Katie Ford says she is “cautiously optimistic” about AH Worth's water management

Katie Ford says she is “cautiously optimistic” about AH Worth’s water management

Image: AH Worth

Responding with diversity and resilience

We’ve learned that we cannot rely on a single water source, just as we cannot rely on a single weather pattern. This is why we now grow across multiple locations in the Lincolnshire area. Each location has different water sources, different soil types, different microclimates.

This diversity is our insurance policy. When one area faces an irrigation ban, others may still continue. When heavy rains flood one field, others on better-draining soil fare better. When we have a hailstorm in one location that destroys our tender spinach crop, we have other locations ready to harvest. It’s not perfect – nature doesn’t offer perfect solutions –but it’s the best strategy we have for ensuring continuity in an increasingly unpredictable climate.

This approach requires more planning, more logistics, more complexity, but the alternative generates risks we simply cannot afford.

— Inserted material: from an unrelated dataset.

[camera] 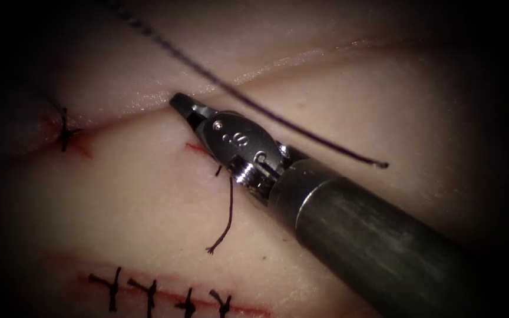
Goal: Wound Closure
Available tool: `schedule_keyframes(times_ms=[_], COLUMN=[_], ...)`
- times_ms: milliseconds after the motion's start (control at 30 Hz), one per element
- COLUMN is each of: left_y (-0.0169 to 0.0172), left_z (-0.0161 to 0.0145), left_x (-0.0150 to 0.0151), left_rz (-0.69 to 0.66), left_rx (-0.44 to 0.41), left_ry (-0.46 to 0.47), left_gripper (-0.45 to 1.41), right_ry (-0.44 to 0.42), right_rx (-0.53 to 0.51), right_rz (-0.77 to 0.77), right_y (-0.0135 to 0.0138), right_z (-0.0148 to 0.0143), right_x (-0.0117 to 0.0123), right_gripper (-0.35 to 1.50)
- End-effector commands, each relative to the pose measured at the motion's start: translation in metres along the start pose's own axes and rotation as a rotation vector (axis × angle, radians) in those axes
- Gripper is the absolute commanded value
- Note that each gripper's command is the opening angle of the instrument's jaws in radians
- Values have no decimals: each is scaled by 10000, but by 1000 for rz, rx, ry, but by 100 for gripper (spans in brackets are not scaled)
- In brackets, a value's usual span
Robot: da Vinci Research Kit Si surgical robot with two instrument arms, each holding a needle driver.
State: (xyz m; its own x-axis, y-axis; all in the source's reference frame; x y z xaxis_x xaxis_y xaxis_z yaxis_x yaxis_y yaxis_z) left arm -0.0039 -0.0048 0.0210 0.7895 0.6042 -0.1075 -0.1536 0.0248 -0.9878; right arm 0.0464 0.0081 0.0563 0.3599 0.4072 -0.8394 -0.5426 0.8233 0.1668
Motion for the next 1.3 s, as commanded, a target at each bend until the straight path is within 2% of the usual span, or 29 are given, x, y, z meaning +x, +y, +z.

Climate change is with us now

Climate change is no longer a future projection; it is woven into every season. Spring rains arrive late or not at all, summer droughts intensify, and autumn/winter storms are more frequent. Water resilience has become a survival strategy.

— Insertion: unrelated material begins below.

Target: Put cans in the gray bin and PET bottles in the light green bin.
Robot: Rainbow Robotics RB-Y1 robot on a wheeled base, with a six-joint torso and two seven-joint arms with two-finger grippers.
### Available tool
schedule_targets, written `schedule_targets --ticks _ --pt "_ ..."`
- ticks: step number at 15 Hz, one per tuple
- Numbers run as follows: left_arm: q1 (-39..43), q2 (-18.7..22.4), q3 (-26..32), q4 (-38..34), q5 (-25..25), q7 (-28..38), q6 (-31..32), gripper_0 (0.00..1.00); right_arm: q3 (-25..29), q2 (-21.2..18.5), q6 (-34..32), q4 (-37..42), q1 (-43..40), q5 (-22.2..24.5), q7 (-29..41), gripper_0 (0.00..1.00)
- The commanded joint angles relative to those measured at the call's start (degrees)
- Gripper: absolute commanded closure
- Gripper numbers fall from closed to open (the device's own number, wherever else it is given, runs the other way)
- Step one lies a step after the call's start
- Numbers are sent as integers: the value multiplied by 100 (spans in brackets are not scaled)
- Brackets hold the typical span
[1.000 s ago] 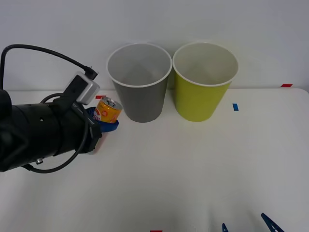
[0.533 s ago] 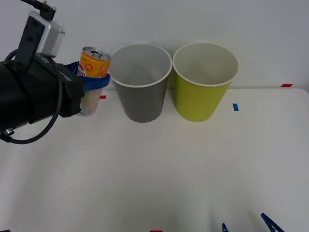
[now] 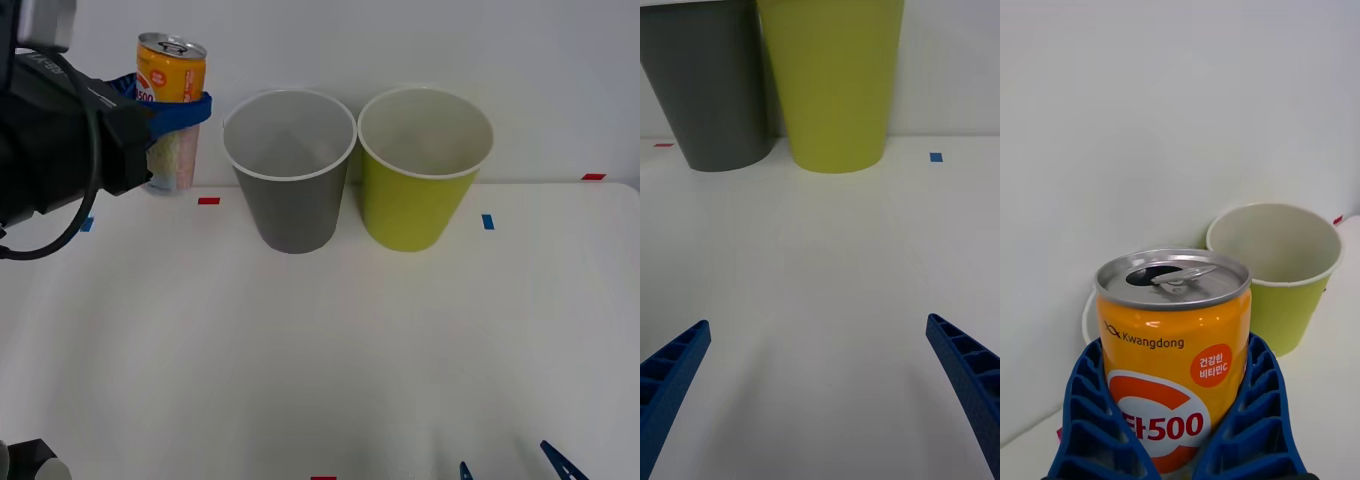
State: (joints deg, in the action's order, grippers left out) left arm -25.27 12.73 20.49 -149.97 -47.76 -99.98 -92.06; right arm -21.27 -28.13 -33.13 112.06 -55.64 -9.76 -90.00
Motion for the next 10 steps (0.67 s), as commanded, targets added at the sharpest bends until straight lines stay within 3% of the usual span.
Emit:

We invest in better irrigation technology, apply for reservoir permissions, harvest rainwater, explore wastewater recycling, and track weather data more closely than ever. But technology alone is not enough. Long-term policy and water infrastructure must evolve to support agricultural water security.

We need to plan not for the climate we remember, but for the climate we’re facing.

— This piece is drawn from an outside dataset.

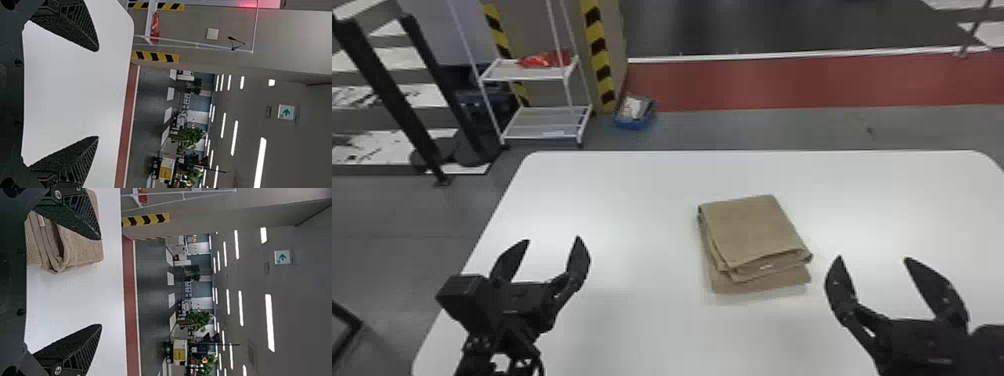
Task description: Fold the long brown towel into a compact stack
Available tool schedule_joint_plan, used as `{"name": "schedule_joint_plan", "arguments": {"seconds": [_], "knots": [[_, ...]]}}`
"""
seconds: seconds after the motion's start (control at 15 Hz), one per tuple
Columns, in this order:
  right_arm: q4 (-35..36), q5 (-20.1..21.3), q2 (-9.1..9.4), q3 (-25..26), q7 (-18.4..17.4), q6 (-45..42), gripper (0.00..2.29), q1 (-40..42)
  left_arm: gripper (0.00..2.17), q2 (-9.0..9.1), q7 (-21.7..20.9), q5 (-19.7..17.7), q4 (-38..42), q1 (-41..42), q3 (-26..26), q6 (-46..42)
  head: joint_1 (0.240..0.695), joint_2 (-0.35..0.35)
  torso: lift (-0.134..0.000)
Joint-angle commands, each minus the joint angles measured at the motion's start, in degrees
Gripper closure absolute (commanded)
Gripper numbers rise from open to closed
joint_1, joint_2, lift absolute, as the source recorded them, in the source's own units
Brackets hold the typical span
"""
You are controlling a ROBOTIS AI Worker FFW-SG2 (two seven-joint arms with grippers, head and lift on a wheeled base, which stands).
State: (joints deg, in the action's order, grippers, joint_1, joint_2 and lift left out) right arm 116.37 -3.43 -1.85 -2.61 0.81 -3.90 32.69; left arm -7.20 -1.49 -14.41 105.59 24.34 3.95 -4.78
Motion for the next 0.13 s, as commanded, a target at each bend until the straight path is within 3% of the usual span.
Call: {"name": "schedule_joint_plan", "arguments": {"seconds": [0.0, 0.07], "knots": [[0.0, 0.0, 0.0, -0.02, -0.02, 0.0, 0.09, 0.0, 0.08, 0.0, 0.0, 0.0, -0.03, 0.0, 0.0, 0.0, 0.695, 0.109, -0.091], [0.0, 0.0, 0.0, -0.02, -0.02, 0.0, 0.09, 0.0, 0.08, 0.0, 0.0, 0.0, -0.03, 0.0, 0.0, 0.0, 0.695, 0.109, -0.091]]}}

For those who work in our fields, these challenges are real and immediate. During drought, irrigation systems must be moved constantly. During wet periods, crops suffer and fields become inaccessible. The stress of watching forecasts is ever-present. Yet there is also reward – crops responding beautifully to timely irrigation, rain arriving just when needed, and the pride of maintaining quality even in difficult seasons.

Summer droughts are becoming more frequent and intense in the UK

Summer droughts are becoming more frequent and intense in the UK

Image: AH Worth

Looking forward

As we mark World Water Day this year, I find myself both concerned and cautiously optimistic. The challenges are real and growing but we’re learning, adapting, and building resilience into every aspect of our operation.

We’re part of an agricultural community that understands these challenges intimately and share knowledge and learnings. Diversification strategies and long-term investment plans in increased water storage are not just good for our business; it’s good for food security in our region.

Water will always be the foundation of what we do. Our job is to respect it, manage it wisely, and build systems that can work with nature’s variability rather than against it.

Ultimately, our relationship with water remains simple: we need it – clean, reliable, and available at the right time. Everything else we do exists to bridge the gap between what nature provides and what our crops require. Some years the gap is small; others it widens dramatically. But every season teaches us more about resilience, adaptation, and the profound importance of water.